As the result of an international collaborative effort (the Blood transfusion Genomics Consortium [BGC]) to improve the safety and efficiency of blood transfusion by introducing genomics technology into routine clinical practice, the array was designed for, and tested on, samples from 6946 donors of diverse genetic ancestry. All samples were tested in duplicate at Sanquin (The Netherlands) and the New York Blood Center (United States), and 3938 in triplicate at the National Health Service Blood and Transplant (United Kingdom). Gleadall et al report high concordance rates of the array results with historical donor phenotypes on record, and between laboratories. The discrepancies are discussed in detail. Of the discrepancies observed with clinical platelet typing (<0.5%), the array-generated type was confirmed for 66.6%. The concordance between HLA types was 99.1%, with highest concordance in European samples and lowest in East Asian samples. Of the discrepancies observed with clinical typing for erythroid antigens (0.10%), the array-generated type was confirmed for 54.2%. Absence of conclusive typing by the array was observed for antigens of the highly polymorphic erythrocyte systems RH (C/c) and MNS (M/N), especially in admixed American and African samples, highlighting the need for future development of the algorithm or refinement of the probes to improve performance. Some major RH antigens (CX, CW, V, and VS) and MNS rare blood types (U– and Uvar) are included in the array, but one may hope that the next steps by the BGC enable detection and calling of additional variants of clinical relevance in transfusion medicine. Fortuitously, 73 new donors negative for a high frequency erythroid antigen were identified.
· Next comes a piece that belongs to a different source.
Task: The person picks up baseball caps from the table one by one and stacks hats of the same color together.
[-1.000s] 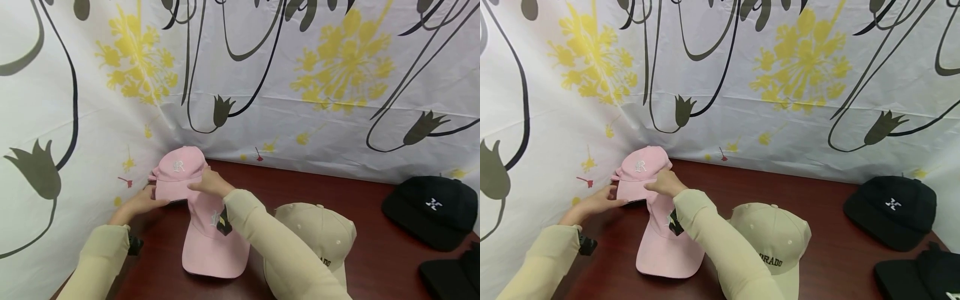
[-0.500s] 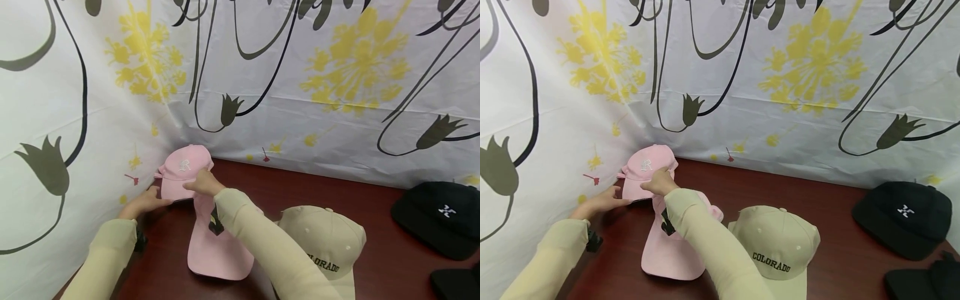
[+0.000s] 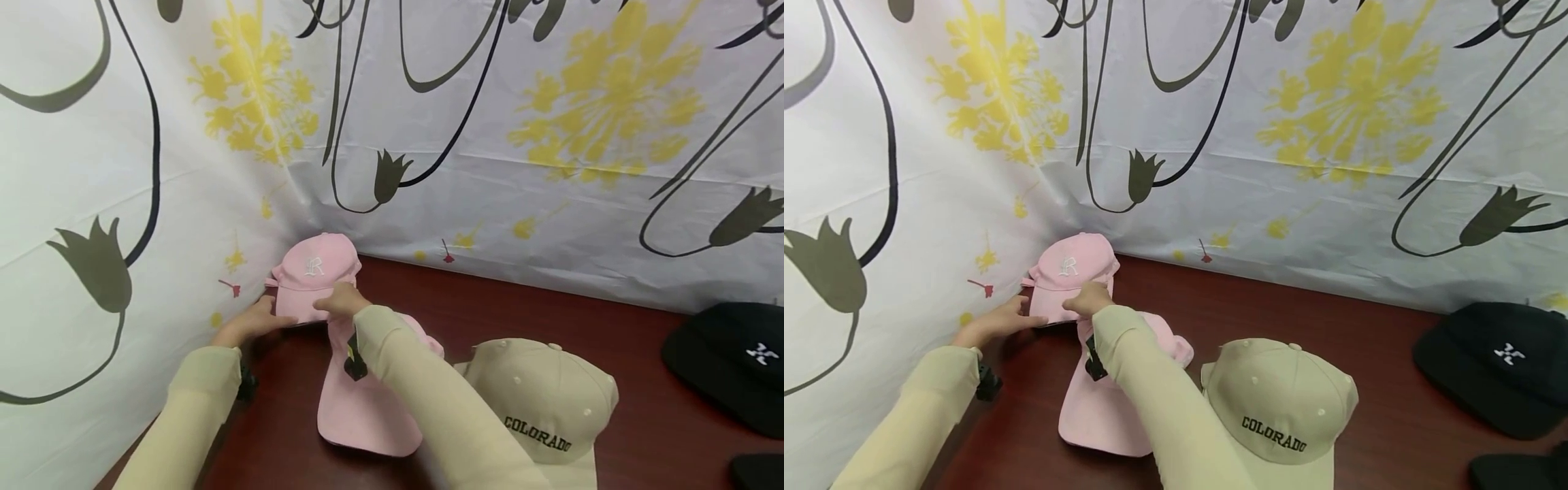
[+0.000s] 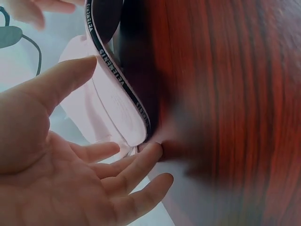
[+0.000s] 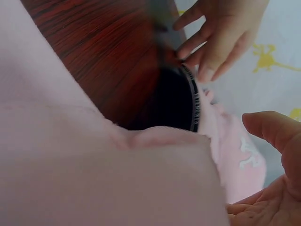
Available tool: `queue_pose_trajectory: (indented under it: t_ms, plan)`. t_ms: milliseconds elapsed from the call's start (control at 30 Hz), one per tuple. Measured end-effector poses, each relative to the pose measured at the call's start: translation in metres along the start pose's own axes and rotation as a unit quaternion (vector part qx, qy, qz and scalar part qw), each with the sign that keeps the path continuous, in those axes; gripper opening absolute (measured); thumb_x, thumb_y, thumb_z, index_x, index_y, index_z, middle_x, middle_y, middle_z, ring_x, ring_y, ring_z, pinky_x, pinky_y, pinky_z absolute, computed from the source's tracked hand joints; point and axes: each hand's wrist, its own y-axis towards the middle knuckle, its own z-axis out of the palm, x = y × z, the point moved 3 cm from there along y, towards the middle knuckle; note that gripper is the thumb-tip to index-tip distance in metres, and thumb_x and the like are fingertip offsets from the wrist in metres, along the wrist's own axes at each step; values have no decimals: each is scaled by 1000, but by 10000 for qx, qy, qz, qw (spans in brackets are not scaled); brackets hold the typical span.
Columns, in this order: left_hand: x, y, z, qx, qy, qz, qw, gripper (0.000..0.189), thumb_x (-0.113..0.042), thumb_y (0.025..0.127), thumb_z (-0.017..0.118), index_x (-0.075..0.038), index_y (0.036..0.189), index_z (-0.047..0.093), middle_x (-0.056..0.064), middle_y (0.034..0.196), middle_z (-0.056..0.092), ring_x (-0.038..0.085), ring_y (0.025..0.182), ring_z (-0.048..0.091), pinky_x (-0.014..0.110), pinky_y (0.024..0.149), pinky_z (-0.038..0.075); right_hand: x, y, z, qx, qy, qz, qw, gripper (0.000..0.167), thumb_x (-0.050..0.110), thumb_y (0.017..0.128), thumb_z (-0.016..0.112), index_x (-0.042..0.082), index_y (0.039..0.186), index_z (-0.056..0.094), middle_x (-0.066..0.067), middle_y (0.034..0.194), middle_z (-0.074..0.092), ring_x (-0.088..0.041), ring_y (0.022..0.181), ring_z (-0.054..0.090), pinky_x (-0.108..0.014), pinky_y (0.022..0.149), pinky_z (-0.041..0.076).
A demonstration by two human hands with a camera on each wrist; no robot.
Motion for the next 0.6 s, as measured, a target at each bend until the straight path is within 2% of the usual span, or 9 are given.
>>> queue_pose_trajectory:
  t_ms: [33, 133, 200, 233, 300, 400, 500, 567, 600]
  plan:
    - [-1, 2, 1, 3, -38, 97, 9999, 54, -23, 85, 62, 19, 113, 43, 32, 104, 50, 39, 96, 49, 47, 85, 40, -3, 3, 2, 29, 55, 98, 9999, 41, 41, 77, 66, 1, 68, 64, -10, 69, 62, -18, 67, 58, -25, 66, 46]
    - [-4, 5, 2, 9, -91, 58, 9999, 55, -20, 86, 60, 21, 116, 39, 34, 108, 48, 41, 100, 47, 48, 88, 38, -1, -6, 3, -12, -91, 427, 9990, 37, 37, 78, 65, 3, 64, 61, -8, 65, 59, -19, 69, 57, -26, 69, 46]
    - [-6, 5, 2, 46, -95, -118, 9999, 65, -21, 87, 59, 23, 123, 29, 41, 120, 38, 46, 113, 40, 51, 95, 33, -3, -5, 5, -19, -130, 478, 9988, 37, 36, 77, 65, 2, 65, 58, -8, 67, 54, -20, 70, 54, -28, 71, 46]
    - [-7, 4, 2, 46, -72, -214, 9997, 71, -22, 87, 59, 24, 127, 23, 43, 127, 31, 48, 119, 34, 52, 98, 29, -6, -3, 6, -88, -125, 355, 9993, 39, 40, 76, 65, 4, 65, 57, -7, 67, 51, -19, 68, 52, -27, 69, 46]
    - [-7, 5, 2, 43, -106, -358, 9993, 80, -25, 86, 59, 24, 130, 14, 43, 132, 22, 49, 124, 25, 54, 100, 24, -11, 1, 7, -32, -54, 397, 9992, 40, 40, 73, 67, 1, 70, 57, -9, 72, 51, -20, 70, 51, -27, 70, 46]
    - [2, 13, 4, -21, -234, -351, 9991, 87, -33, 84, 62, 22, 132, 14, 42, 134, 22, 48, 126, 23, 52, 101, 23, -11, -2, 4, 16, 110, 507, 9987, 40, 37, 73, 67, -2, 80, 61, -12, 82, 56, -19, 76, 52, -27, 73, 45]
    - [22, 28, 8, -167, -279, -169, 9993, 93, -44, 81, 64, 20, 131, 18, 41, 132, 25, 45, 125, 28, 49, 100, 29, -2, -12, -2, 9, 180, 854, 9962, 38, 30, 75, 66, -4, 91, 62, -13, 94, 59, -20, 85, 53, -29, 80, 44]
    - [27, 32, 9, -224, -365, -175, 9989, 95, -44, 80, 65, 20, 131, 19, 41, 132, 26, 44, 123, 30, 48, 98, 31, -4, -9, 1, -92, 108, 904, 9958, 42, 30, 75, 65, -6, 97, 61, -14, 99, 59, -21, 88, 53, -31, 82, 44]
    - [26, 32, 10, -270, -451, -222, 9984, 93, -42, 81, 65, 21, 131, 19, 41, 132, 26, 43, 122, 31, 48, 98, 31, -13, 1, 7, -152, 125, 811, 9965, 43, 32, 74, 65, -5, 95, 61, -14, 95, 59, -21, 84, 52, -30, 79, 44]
Only a few discrepancies in reproducibility between laboratories were observed, some of which were because of absence of typing by the array (missing types) or contamination of samples. However, the high performance of the array should not sidetrack potential users from observing good laboratory practices, validating the assay in specific populations and considering carefully how such an array will fit into existing practices. Strategies to limit errors may include duplicate testing of a sample or donor and confirmation by parallel or follow-up serological typing, especially for rare types (absence of a high frequency antigen).
The assay presented here was made possible by the multinational BGC, whose collaborative efforts must be commended. The simultaneous typing of erythroid, platelet, leukocyte, and neutrophil antigens by a single assay will alleviate the significant conundrum of donor typing strategies in which cost and scalability have always been the limiting factors. The array, designed by specialists in immunohematology, anticipates future research endeavors. If used for patients, side by side erythroid and leukocyte typing may significantly advance the understanding of the association between HLA alleles and alloimmunization. The additional presence in the array of markers of genetic ancestry, donor health, and product quality may enable correlation with recipient outcomes in the future. Regulatory implications may differ by country for donor testing of disease-associated genetic variants (such as hemochromatosis-associated HFE variants). Fortunately, such variants may be hidden to accommodate user-specific requirements.
Conflict-of-interest disclosure: The authors declare no competing financial interests.